→ Directions for this task: Each line from the opening of the records that follow to the line with "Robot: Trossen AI" needs to be written out exactly. Add nothing.

→ Dataset content:
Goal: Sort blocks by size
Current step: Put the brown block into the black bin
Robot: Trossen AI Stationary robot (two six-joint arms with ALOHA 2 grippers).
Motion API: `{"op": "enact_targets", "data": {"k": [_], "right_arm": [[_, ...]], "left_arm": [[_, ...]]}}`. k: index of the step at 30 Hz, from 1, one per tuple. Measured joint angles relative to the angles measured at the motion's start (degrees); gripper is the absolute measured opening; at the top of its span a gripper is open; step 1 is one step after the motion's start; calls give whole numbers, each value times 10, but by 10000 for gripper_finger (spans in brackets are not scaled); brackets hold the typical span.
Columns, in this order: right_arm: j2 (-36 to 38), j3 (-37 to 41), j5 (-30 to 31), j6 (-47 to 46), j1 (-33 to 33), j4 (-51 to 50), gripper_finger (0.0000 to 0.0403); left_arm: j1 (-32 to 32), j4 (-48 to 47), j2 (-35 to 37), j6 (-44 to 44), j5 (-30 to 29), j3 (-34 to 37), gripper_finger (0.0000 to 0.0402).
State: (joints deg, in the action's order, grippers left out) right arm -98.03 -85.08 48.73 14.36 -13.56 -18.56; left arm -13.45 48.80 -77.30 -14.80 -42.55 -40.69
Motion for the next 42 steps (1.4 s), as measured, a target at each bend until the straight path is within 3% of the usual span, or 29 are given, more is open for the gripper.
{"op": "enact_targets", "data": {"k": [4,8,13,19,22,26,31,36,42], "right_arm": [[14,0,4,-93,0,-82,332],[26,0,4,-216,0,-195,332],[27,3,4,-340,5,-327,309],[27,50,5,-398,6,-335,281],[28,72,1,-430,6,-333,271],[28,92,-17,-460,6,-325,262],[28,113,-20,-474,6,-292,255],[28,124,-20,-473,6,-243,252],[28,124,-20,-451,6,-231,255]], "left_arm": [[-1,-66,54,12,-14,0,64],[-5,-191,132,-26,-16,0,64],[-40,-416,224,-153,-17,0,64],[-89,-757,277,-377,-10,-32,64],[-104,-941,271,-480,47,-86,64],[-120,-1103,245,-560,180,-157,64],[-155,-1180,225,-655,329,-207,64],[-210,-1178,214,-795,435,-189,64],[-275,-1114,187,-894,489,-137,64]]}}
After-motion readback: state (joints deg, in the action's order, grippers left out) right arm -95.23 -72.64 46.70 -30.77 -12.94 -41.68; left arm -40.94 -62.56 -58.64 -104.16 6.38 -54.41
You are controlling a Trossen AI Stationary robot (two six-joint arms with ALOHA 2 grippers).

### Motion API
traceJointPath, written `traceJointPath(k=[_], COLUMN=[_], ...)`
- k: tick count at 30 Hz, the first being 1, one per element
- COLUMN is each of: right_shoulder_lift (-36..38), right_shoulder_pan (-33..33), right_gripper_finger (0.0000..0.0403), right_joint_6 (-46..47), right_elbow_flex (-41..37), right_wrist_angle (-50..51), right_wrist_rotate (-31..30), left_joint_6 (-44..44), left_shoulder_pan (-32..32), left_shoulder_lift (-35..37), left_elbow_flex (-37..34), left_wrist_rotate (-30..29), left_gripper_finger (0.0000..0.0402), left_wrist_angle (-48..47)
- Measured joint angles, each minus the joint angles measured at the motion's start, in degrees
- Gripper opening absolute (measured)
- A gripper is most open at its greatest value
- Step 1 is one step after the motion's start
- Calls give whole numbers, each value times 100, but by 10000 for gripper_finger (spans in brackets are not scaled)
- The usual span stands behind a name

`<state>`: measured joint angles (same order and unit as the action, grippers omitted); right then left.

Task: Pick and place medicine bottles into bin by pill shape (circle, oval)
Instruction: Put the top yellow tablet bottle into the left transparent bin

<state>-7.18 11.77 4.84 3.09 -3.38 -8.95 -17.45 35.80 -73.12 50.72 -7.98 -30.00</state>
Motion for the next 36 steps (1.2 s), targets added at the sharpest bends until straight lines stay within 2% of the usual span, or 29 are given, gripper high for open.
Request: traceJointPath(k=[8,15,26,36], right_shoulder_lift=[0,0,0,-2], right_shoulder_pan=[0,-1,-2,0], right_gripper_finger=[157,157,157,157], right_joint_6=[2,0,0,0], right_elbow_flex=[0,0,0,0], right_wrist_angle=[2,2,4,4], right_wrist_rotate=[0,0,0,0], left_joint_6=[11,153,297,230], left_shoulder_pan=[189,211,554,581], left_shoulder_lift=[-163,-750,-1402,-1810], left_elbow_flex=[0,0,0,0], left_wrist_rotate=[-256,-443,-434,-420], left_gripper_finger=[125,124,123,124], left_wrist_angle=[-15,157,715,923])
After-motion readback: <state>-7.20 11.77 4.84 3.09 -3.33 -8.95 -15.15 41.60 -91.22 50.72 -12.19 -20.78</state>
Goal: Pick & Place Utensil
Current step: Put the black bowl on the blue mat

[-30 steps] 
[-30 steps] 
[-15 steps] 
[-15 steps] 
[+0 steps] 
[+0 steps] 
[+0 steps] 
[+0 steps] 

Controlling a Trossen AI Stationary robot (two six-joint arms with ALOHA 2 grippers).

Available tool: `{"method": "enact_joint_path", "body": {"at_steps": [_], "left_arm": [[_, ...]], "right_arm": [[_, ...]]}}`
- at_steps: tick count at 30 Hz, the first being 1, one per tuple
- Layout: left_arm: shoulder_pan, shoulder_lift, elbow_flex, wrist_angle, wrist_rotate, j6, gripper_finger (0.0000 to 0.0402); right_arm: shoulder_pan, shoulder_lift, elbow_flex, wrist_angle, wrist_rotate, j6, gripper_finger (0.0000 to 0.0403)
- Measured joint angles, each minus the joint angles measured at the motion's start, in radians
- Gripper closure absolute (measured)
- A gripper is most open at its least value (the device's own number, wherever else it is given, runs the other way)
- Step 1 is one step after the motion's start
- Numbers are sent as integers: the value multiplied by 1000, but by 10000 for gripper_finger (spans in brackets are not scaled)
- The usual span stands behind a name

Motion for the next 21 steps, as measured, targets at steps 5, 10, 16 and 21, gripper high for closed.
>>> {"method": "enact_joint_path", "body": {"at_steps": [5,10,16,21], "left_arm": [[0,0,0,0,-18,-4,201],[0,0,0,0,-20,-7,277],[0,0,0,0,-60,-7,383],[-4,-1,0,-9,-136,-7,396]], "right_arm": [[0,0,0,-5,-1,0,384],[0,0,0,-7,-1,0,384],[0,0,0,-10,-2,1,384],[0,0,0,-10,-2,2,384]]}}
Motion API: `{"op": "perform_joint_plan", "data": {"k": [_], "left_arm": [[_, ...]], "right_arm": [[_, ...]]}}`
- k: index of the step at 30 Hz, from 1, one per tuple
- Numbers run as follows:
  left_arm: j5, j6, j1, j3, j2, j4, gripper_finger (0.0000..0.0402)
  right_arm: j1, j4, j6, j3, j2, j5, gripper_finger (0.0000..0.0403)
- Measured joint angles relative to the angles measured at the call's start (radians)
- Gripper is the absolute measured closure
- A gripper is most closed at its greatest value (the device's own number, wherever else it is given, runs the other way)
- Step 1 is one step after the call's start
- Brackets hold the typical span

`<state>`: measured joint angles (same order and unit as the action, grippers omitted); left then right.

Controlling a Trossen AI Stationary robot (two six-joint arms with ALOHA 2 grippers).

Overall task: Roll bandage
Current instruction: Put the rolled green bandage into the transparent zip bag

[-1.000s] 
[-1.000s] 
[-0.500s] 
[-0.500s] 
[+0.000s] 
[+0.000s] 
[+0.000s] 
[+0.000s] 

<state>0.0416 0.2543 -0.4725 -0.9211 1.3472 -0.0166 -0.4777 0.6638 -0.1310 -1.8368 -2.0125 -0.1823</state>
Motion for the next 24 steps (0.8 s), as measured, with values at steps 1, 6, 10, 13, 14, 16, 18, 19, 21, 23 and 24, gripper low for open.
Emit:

→ Your response:
Goal: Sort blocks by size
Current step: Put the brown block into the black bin
Robot: Trossen AI Stationary robot (two six-joint arms with ALOHA 2 grippers).

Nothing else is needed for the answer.